'''

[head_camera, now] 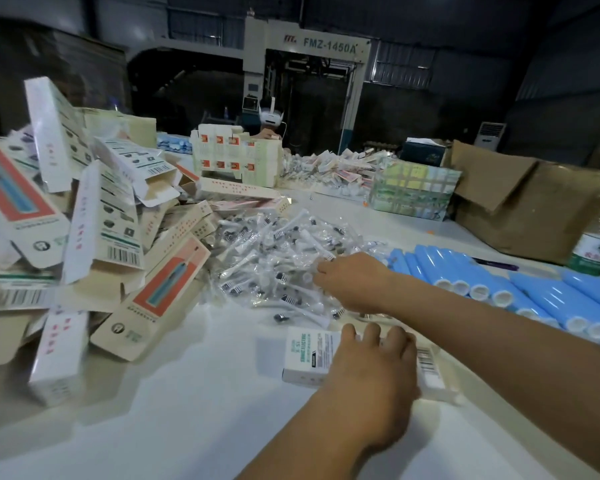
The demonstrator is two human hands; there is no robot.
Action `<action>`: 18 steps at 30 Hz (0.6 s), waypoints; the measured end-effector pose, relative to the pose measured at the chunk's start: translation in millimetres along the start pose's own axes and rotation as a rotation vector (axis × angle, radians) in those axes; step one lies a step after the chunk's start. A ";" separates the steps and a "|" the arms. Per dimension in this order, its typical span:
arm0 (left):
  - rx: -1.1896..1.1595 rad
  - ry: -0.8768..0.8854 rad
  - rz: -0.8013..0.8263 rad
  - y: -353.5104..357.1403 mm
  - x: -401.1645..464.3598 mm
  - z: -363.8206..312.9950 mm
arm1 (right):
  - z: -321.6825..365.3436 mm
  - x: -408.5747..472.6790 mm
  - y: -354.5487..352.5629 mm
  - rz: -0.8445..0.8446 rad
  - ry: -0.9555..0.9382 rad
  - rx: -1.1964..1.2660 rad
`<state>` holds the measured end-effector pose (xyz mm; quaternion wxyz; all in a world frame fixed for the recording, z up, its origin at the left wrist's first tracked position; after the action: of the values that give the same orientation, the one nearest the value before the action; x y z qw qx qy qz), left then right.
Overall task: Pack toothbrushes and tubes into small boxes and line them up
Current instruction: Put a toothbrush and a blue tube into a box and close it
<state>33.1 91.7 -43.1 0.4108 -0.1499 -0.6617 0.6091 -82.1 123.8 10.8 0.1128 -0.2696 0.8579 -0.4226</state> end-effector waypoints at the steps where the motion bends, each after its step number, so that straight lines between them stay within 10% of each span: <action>1: 0.005 0.001 0.014 -0.1 -0.5 0.2 | -2.6 -3.8 -3.4 -0.012 0.034 0.097; 12: 0.050 -0.037 0.040 -7.3 2.2 11.4 | -74.3 -161.8 -10.5 -0.889 0.782 1.654; 18: 0.021 -0.050 -0.023 -4.7 8.9 0.1 | -55.1 -217.6 48.0 -0.926 1.272 2.104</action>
<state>29.0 96.8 -35.5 0.4028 -0.1228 -0.6668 0.6149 57.5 305.6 -0.4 -0.3081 -0.0758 -0.1482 -0.9367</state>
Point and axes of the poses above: each hand's wrist, its own x-axis towards the middle knuckle, its own y-axis out of the palm, z = x × y, the point moved 2 cm from there along x, towards the middle knuckle, and after that the axes turned 8 degrees about y, right-handed, at the moved point
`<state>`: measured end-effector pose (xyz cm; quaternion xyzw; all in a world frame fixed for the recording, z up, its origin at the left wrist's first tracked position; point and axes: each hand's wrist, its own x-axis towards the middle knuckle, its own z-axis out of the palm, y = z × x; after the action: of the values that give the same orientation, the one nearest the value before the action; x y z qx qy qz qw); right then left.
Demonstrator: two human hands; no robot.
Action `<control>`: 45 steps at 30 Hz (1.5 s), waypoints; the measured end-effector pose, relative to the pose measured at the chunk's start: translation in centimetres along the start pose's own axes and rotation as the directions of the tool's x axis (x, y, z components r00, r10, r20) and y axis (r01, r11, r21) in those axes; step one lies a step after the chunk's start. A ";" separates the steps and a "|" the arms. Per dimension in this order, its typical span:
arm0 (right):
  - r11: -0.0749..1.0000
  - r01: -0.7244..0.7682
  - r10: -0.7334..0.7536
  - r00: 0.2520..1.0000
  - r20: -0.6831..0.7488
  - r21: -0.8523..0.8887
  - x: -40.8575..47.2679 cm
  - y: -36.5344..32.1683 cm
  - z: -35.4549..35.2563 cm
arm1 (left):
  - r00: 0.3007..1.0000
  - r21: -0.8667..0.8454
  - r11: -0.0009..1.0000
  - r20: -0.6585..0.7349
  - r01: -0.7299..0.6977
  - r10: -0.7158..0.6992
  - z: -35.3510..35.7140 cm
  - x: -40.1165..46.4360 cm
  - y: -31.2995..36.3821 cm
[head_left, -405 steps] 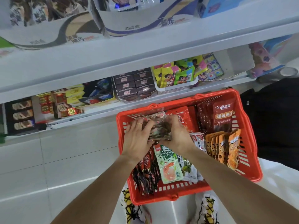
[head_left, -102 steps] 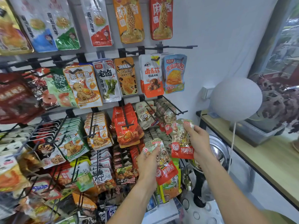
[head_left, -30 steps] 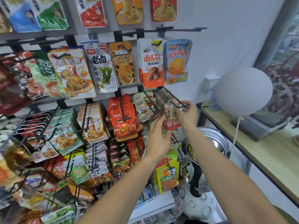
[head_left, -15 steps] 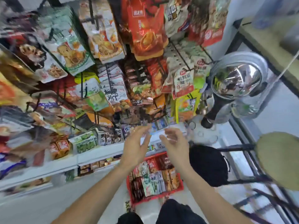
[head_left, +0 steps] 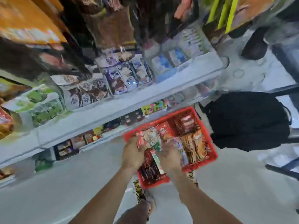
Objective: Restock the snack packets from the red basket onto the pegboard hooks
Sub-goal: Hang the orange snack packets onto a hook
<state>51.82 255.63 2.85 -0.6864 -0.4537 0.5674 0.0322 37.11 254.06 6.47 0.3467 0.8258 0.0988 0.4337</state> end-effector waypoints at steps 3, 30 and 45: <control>0.991 -0.018 0.016 1.000 -0.015 -0.132 7.3 2.8 3.9 | 0.994 0.019 0.995 0.050 0.101 -0.102 4.9 6.5 -4.3; 0.816 -0.214 0.147 0.975 0.164 0.537 8.0 3.2 0.7 | 0.968 -0.670 0.722 -0.019 0.173 -0.249 4.4 5.8 -6.3; 0.641 0.357 -0.330 0.927 -0.176 0.679 -30.1 -29.4 -32.1 | 0.873 -0.565 0.752 0.110 -0.339 0.475 -25.5 -27.9 32.4</control>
<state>62.19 268.12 53.23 -0.5334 -0.3258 0.6674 0.4049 43.55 263.14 54.97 0.3957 0.6089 0.3712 0.5787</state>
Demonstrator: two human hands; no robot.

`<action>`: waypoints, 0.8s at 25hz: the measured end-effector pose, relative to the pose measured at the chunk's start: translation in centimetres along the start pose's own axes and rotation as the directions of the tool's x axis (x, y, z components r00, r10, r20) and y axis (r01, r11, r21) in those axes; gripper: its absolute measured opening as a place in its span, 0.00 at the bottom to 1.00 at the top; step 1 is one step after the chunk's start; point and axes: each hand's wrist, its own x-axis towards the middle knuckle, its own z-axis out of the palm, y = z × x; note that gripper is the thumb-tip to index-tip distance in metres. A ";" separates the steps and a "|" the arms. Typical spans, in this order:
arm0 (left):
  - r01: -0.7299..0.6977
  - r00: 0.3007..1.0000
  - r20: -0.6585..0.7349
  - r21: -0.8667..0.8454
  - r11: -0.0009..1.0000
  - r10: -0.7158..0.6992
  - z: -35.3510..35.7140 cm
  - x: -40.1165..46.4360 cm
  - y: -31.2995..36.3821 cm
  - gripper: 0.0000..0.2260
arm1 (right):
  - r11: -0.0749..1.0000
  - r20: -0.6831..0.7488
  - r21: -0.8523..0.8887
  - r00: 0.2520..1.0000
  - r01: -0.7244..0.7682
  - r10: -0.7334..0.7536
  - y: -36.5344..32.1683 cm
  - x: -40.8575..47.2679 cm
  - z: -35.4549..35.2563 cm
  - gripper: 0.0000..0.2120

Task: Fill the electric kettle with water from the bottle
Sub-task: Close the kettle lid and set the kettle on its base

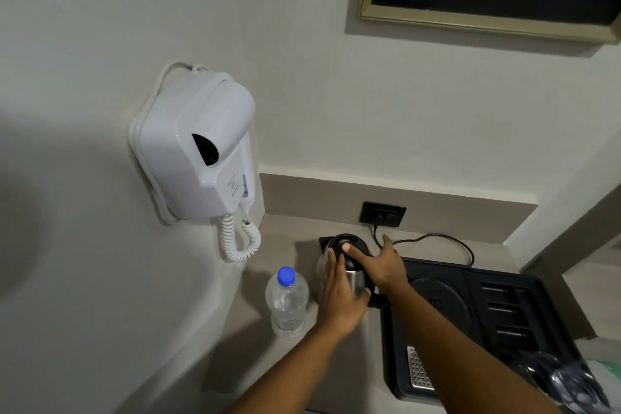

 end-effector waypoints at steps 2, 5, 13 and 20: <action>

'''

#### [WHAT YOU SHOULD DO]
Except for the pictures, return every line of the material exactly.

#### [ANSWER SPACE]
[head_camera, now] 
The demonstrator is two human hands; there is no robot.
Action `<action>`: 18 steps at 30 Hz (0.6 s), waypoints; the measured end-effector pose, relative to the pose measured at the chunk's start: translation in millimetres along the start pose's own axes and rotation as a rotation vector (axis × angle, radians) in those axes; step one lies a step after the chunk's start. A ";" separates the steps and a "|" the arms. Per dimension in this order, its typical span:
arm0 (left):
  - rx: -1.1896..1.1595 rad
  - ry: -0.8768..0.8854 rad
  - rz: -0.8013..0.8263 rad
  - y: -353.5104..357.1403 mm
  - x: -401.1645..464.3598 mm
  - z: -363.8206..312.9950 mm
arm1 (right):
  - z: -321.6825..365.3436 mm
  - x: -408.5747..472.6790 mm
  - y: -354.5487..352.5629 mm
  - rz: -0.8445..0.8446 rad
  - ry: -0.9555..0.9382 rad
  - rx: -1.1964..1.2660 rad
`<state>` holds the measured end-effector pose (xyz mm; quaternion wxyz; all in a world frame fixed for the recording, z up, its origin at the left wrist's first tracked position; after the action: of the values that give the same orientation, the one nearest the value before the action; x y z qw qx qy qz), left then right.
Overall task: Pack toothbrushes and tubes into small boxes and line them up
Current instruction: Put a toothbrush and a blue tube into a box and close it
<state>33.1 91.7 -43.1 0.4108 -0.1499 -0.6617 0.6091 -82.1 123.8 10.8 0.1128 -0.2696 0.8579 -0.4226</state> end-effector waypoints at the steps where the motion bends, each after its step number, so that straight lines between them stay within 10% of each span: <action>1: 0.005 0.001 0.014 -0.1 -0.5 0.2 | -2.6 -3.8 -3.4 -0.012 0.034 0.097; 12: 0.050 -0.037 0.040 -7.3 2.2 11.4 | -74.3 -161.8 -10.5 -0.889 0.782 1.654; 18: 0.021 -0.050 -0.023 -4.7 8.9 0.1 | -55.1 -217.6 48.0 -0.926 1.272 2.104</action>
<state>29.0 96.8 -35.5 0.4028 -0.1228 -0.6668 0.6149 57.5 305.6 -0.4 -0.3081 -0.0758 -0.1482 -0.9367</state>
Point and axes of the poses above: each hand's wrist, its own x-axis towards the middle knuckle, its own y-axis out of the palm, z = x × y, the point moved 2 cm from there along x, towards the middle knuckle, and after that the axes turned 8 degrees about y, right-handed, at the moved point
`<state>`: measured end-effector pose (xyz cm; quaternion xyzw; all in a world frame fixed for the recording, z up, its origin at the left wrist's first tracked position; point and axes: each hand's wrist, its own x-axis towards the middle knuckle, its own z-axis out of the palm, y = z × x; after the action: of the values that give the same orientation, the one nearest the value before the action; x y z qx qy qz qw); right then left.
Demonstrator: two human hands; no robot.
Action `<control>`: 45 steps at 30 Hz (1.5 s), waypoints; the measured end-effector pose, relative to the pose measured at the chunk's start: translation in centimetres along the start pose's own axes and rotation as the directions of the tool's x axis (x, y, z components r00, r10, r20) and y axis (r01, r11, r21) in those axes; step one lies a step after the chunk's start. A ";" separates the steps and a "|" the arms. Per dimension in this order, its typical span:
arm0 (right):
  - r11: -0.0749..1.0000
  - r01: -0.7244..0.7682
  - r10: -0.7334..0.7536
  - r00: 0.2520..1.0000
  - r20: -0.6831..0.7488
  - r21: -0.8523..0.8887
  - x: -40.8575..47.2679 cm
  - y: -36.5344..32.1683 cm
  - z: -35.4549..35.2563 cm
arm1 (left):
  - r00: 0.3007..1.0000
  - r21: -0.8667..0.8454
  - r11: -0.0009..1.0000
  - r20: -0.6585..0.7349
  - r01: -0.7299..0.6977
  - r10: -0.7158..0.6992
  - z: -35.3510..35.7140 cm
  - x: -40.1165..46.4360 cm
  - y: -31.2995..36.3821 cm
[head_left, -405 steps] 
[head_left, -102 steps] 
[head_left, -30 steps] 
[head_left, -15 steps] 
[head_left, +0 steps] 
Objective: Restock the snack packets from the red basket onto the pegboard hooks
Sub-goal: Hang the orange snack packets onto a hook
<state>51.82 255.63 2.85 -0.6864 -0.4537 0.5674 0.0322 37.11 254.06 6.47 0.3467 0.8258 0.0988 0.4337</state> end-effector waypoints at steps 3, 30 and 45: <control>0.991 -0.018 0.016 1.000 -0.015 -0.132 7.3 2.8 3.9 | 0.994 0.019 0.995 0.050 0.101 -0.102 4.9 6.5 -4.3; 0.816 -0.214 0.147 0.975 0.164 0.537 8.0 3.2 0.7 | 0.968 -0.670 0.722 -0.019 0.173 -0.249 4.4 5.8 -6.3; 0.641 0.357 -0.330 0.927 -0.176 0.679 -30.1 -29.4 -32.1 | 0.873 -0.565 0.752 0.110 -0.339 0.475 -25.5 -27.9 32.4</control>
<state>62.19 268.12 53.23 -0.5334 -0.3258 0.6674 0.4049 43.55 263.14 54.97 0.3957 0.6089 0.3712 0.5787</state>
Demonstrator: two human hands; no robot.

`<action>`: waypoints, 0.8s at 25hz: the measured end-effector pose, relative to the pose measured at the chunk's start: translation in centimetres along the start pose's own axes and rotation as the directions of the tool's x axis (x, y, z components r00, r10, r20) and y axis (r01, r11, r21) in those axes; gripper: its absolute measured opening as a place in its span, 0.00 at the bottom to 1.00 at the top; step 1 is one step after the chunk's start; point and axes: each hand's wrist, its own x-axis towards the middle knuckle, its own z-axis out of the palm, y = z × x; note that gripper is the thumb-tip to index-tip distance in metres. A ";" separates the steps and a "|" the arms. Typical spans, in this order:
arm0 (left):
  - r01: -0.7299..0.6977
  - r00: 0.3007..1.0000
  - r20: -0.6585..0.7349
  - r21: -0.8667..0.8454
  - r11: -0.0009..1.0000
  - r10: -0.7158..0.6992
  - z: -35.3510..35.7140 cm
  - x: -40.1165..46.4360 cm
  - y: -31.2995..36.3821 cm
  - gripper: 0.0000..0.2260
arm1 (right):
  - r11: -0.0749..1.0000
  - r20: -0.6831..0.7488
  - r21: -0.8523..0.8887
  - r00: 0.2520..1.0000
  - r01: -0.7244..0.7682
  - r10: -0.7334..0.7536
  - y: -36.5344..32.1683 cm
  - x: -40.8575..47.2679 cm
  - z: -35.4549..35.2563 cm
  - gripper: 0.0000..0.2120

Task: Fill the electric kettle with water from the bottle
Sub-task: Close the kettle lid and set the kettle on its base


 end-effector waypoints at steps 2, 5, 13 and 20: <action>

The answer requires nothing further.